The Shaximiao Formation has produced mainly sauropods, but has also held numerous other dinosaur types, such as theropods and stegosaurians amongst others. In total, over 8,000 pieces of bone have been unearthed from the area - amounting to nearly 40 tonnes. The site was unknown until the early 1970s, when a Chinese gas company unearthed Gasosaurus in 1972. It would be the first of the many dinosaurs to be uncovered from the area. Most specimens found are held at the Zigong Dinosaur Museum which has been placed on the area during the mid-1980s.

The site is currently a frequented "dinosaur-quarry", but the Shaximiao Formation once hosted a lush forest, evidenced by fossilised wood found alongside the dinosaur remains. Paleontologists speculate that the area also had a lake that was fed by a large river. Dinosaur remains would have been swept toward the lake over millions of years, thus accounting for the hundreds of specimens found. Based on biostratigraphy, the Lower Shaximiao Formation has been usually seen to date to 168 to 161 million years old, between the Bathonian to Callovian stages of the Mid Jurassic, while the Upper Shaximiao was thought to be Oxfordian in age. A paper by Wang et al. (2018), (recalibrated dates reported in Moore et al. (2020)), reported a zircon U-Pb age of 160.4 ± 0.4 mya for the lower part of the Shaximiao Formation, suggesting that the Shaximiao Formation is younger than previously thought. Contradicting this, U-Pb dates from a tuff bed supports traditional Middle Jurassic age for the lower part of the formation, with an average age of around 166.0 ± 1.5 Ma. The top of the Shaximiao Formation has been believed to be the end of the Tithonian age.

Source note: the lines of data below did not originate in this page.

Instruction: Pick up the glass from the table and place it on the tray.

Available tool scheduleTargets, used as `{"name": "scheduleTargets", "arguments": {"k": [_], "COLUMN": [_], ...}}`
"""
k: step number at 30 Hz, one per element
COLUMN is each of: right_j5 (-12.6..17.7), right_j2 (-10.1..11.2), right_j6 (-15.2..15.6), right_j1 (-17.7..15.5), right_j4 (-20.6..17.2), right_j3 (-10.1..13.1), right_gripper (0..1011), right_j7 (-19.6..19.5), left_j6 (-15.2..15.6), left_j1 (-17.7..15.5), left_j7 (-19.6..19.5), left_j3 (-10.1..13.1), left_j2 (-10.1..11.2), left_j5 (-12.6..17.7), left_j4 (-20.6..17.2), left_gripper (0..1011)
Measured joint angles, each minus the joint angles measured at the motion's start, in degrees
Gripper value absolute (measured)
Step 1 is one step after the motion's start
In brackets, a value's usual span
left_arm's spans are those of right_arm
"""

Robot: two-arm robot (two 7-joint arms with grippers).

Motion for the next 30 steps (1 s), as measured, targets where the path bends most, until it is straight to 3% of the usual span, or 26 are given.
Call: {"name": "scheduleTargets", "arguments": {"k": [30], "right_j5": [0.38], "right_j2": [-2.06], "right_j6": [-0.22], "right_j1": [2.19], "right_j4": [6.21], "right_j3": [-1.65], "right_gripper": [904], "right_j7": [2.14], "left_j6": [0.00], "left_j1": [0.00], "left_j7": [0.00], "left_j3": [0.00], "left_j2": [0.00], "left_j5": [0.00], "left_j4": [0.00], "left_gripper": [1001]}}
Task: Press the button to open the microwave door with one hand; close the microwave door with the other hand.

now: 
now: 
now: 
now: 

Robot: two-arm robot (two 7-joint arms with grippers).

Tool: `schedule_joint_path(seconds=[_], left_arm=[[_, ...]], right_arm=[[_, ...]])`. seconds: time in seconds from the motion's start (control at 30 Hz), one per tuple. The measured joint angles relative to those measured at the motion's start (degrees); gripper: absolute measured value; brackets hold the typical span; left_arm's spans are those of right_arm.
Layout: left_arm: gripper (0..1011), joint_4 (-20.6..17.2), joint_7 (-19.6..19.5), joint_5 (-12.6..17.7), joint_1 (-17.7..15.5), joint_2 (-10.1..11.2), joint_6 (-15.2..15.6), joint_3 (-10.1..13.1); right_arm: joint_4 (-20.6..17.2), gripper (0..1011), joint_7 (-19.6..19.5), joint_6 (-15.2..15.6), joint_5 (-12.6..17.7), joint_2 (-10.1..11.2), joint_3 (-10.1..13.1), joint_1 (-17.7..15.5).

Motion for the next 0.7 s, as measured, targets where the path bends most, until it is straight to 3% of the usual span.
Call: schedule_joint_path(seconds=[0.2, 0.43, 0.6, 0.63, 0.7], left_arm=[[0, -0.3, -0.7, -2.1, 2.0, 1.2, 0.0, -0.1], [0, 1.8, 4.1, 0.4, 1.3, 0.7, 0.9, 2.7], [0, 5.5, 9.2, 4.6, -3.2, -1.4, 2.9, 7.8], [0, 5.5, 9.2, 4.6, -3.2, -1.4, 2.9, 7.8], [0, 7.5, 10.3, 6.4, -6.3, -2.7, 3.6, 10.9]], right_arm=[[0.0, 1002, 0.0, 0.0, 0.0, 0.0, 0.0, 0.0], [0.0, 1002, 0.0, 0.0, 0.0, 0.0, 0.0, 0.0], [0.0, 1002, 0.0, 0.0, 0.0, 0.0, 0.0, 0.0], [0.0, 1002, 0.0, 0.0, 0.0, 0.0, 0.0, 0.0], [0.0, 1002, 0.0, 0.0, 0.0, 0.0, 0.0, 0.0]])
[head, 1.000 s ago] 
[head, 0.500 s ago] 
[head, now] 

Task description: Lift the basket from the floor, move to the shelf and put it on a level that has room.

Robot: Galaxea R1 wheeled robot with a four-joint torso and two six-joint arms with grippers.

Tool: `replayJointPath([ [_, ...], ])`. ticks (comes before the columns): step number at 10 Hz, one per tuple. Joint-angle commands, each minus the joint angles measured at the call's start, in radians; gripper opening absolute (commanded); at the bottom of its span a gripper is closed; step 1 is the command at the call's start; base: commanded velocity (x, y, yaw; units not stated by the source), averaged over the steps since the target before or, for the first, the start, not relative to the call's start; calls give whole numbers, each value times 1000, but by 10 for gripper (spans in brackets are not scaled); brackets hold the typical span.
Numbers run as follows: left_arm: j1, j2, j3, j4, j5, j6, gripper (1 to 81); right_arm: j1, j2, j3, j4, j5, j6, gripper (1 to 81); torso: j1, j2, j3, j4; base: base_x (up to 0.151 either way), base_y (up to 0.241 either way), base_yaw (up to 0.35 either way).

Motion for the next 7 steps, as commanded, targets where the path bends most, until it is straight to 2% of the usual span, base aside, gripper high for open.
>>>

== Dong Zhiming's research ==
The paleontologist who has made the largest contribution to the formation and its excavation is Dong Zhiming. He first examined the formation in 1975, after bone fragments were found embedded in rock from the area. The site was being demolished to make way for both a natural gas field facility and a vehicle park when Dong first saw the area. Amongst the extensive clearings, Dong found numerous bone fragments which were exposed.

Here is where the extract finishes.